Coordinamento presidenti, Giusto: “No ai leaders senza popolo, sì ad un percorso di condivisione”

4 maggio 2005

“Sono convinto della straordinaria e positiva novità che è nata ieri: il Coordinamento dei Presidenti delle Regioni del Mezzogiorno. La nuova geografia politica, dopo le elezioni regionali, consente più di ieri questo nuovo percorso. Si tratta però di capire come si procede.
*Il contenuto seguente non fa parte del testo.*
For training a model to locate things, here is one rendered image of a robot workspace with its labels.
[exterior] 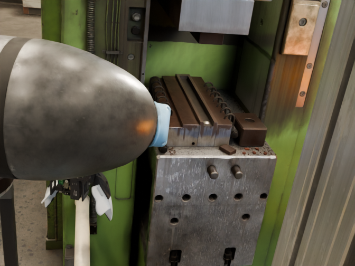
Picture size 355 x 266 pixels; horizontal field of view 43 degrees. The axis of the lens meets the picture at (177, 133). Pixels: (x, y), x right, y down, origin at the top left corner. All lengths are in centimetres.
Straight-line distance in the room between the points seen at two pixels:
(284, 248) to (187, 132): 120
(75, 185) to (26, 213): 170
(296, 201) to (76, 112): 21
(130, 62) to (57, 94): 107
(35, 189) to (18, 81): 246
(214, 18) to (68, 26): 42
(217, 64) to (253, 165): 56
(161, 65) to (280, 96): 49
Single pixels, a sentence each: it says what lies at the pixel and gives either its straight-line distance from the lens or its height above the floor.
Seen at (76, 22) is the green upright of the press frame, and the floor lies 124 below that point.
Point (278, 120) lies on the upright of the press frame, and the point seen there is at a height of 94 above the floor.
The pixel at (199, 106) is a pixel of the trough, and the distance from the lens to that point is 149.
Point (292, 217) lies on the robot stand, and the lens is 16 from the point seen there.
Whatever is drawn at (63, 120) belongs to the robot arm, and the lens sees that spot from 33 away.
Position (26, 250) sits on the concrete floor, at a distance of 238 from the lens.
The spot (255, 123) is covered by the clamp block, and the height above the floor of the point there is 98.
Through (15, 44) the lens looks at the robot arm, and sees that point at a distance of 37.
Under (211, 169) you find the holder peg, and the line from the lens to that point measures 135.
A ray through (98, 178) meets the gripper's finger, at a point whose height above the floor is 104.
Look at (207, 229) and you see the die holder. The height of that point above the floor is 64.
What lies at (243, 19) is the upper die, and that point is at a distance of 127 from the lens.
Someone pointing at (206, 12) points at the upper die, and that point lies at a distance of 124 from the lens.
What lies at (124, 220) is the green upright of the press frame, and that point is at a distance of 168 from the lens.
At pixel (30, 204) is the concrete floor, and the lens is 267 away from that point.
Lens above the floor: 156
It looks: 27 degrees down
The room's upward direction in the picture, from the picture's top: 7 degrees clockwise
Ci sono grandi aree di attività per il lavoro del coordinamento dei presidenti, tra cui la difesa della Costituzione, una politica per le infrastrutture, il rilancio di una politica su ricerca e formazione, io aggiungerei una politica sulla dignità sociale, sui lavori atipici, una nuova politica sanitaria, una valorizzazione del bene più prezioso del Sud: il territorio”. E’ questa l’analisi condotta dal consigliere regionale Angelo Giusto, in quota Ds, che, tuttavia, non manca di palesare le proprie perplessità: “Se questi sono i titoli di una nuova stagione è pensabile che una cooperazione interregionale di così grande interesse comune possa essere affrontata in una sorta di ‘governo solitario’ che prescinde da un naturale rapporto con i presidenti dei Consigli regionali, le assemblee elettive, i presidenti delle Province, i sindaci per fermarmi ai soli livelli istituzionali? Ma poi che fine fanno in questa prospettiva i partiti, i sindacati, le associazioni, il mondo dei saperi? E’ evidente il limite del partito dei Presidenti del Sud. Meno male che è stato scongiurato, ma nemmeno possiamo fermarci ad una gestione di leaders senza popolo e di sfuggire alla domanda di costruire una democrazia partecipata, altrimenti quando invochiamo la difesa della Costituzione ci prendiamo in giro. Si tratta, in questo avvio di una nuova straordinaria esperienza, di saper far convivere in tanti territori, esecutivi ed assemblee legislative, l’insieme delle istituzioni, Regioni, Province e Comuni. Partendo dai problemi viene fuori il limite di un coordinamento dei presidenti senza radici mentre si rafforza la speranza di ricostruire un ponte con la gente. Un pensatoio migliore non riesco a vederlo e prima ci attrezziamo a dare questa ‘anima’ al coordinamento meglio sarà, altrimenti anche una buona intuizione finirà con il trasformarsi in un nuovo annuncio senza futuro”.